= What you have to do =
Write out only the lines running from the one that contains "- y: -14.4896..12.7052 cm" to the end of the material, both ends included.

━━━

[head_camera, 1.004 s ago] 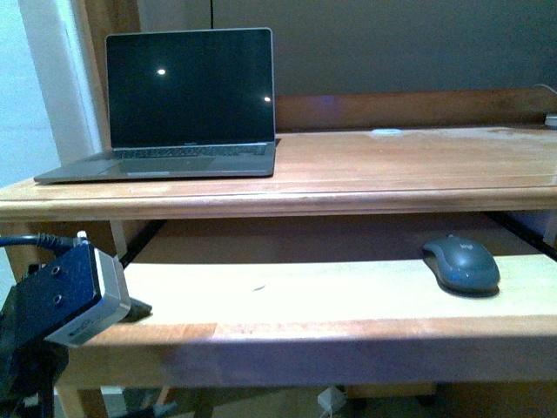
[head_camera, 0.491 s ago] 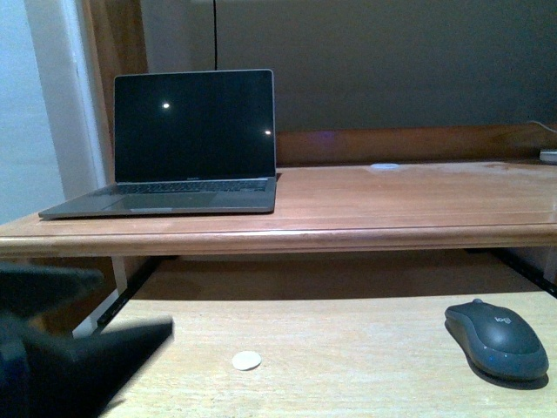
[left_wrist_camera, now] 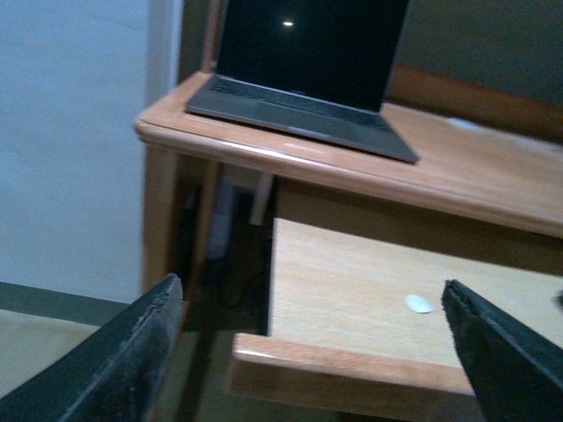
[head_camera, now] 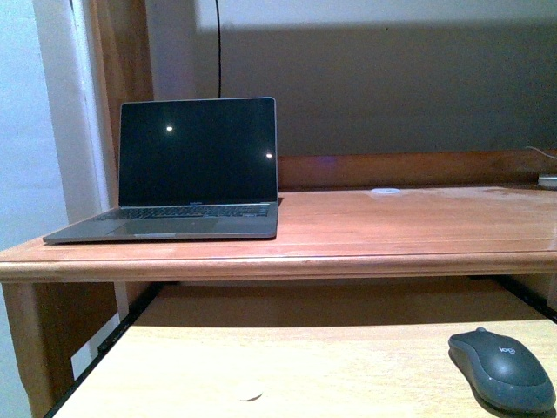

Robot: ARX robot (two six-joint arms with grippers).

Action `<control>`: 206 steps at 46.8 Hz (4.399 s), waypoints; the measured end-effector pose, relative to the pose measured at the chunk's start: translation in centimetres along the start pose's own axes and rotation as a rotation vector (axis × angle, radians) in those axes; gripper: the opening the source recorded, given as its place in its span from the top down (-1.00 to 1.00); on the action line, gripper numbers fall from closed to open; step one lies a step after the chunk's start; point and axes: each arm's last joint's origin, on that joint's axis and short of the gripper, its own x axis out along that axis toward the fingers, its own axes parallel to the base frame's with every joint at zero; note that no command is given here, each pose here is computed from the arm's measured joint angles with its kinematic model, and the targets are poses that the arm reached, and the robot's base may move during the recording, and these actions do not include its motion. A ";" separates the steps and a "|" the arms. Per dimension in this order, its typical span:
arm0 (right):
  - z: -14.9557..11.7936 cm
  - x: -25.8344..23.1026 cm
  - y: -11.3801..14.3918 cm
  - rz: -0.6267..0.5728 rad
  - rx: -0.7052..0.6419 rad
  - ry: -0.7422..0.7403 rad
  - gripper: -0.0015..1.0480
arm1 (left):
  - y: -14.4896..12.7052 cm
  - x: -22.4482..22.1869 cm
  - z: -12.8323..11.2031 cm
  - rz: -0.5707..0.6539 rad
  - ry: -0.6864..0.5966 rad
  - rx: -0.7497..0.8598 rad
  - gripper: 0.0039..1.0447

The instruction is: Place mouse

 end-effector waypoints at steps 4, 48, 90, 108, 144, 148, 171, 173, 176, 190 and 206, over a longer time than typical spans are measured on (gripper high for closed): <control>0.0 0.0 0.0 0.000 0.000 0.000 -0.86 | 1.0 0.0 -1.3 0.033 0.000 0.087 -0.34; 7.1 10.2 5.5 0.238 0.186 0.265 -0.86 | 4.0 -0.2 -4.5 0.056 -0.005 0.156 0.95; 3.6 15.8 15.5 0.117 -0.217 0.434 -0.86 | 4.0 -0.2 -4.5 0.056 -0.005 0.157 -0.89; 2.6 18.5 15.6 0.001 -0.229 0.541 -0.86 | 4.0 -0.2 -4.5 0.056 -0.005 0.157 -0.86; 8.7 17.1 13.3 0.034 -0.032 0.472 -0.06 | 4.0 -0.2 -4.5 0.056 -0.005 0.157 -0.86; 11.2 17.5 13.9 0.046 -0.010 0.422 -0.06 | 4.0 -0.2 -4.5 0.056 -0.005 0.157 -0.86; 15.4 29.6 25.5 0.016 -0.080 0.418 -0.06 | 4.0 -0.2 -4.5 0.056 -0.005 0.157 -0.86; 15.0 30.4 26.0 -0.004 -0.087 0.426 -0.06 | 4.0 -0.2 -4.5 0.056 -0.005 0.157 -0.86; 14.1 31.8 26.6 -0.028 -0.100 0.446 -0.06 | 4.0 -0.2 -4.5 0.056 -0.005 0.157 -0.86; 12.7 35.1 28.2 -0.064 -0.108 0.445 -0.06 | 4.0 -0.2 -4.5 0.056 -0.005 0.157 -0.86; 10.9 36.3 28.6 -0.056 -0.074 0.428 -0.64 | 4.0 -0.2 -4.5 0.056 -0.005 0.157 -0.86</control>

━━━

= Solution =
  - y: -14.4896..12.7052 cm
  - x: -22.4482..22.1869 cm
  - z: -12.8323..11.2031 cm
  - rz: -0.5707..0.6539 rad
  - ry: -0.6864..0.5966 rad
  - rx: -0.7497..0.8598 rad
  - gripper: 0.0039..1.0447

The instruction is: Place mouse

 end-effector waypoints at steps 4, 48, 90, 108, 144, 148, 171, 173, 176, 190 and 206, over a longer time than typical spans are measured on (gripper high for closed): <control>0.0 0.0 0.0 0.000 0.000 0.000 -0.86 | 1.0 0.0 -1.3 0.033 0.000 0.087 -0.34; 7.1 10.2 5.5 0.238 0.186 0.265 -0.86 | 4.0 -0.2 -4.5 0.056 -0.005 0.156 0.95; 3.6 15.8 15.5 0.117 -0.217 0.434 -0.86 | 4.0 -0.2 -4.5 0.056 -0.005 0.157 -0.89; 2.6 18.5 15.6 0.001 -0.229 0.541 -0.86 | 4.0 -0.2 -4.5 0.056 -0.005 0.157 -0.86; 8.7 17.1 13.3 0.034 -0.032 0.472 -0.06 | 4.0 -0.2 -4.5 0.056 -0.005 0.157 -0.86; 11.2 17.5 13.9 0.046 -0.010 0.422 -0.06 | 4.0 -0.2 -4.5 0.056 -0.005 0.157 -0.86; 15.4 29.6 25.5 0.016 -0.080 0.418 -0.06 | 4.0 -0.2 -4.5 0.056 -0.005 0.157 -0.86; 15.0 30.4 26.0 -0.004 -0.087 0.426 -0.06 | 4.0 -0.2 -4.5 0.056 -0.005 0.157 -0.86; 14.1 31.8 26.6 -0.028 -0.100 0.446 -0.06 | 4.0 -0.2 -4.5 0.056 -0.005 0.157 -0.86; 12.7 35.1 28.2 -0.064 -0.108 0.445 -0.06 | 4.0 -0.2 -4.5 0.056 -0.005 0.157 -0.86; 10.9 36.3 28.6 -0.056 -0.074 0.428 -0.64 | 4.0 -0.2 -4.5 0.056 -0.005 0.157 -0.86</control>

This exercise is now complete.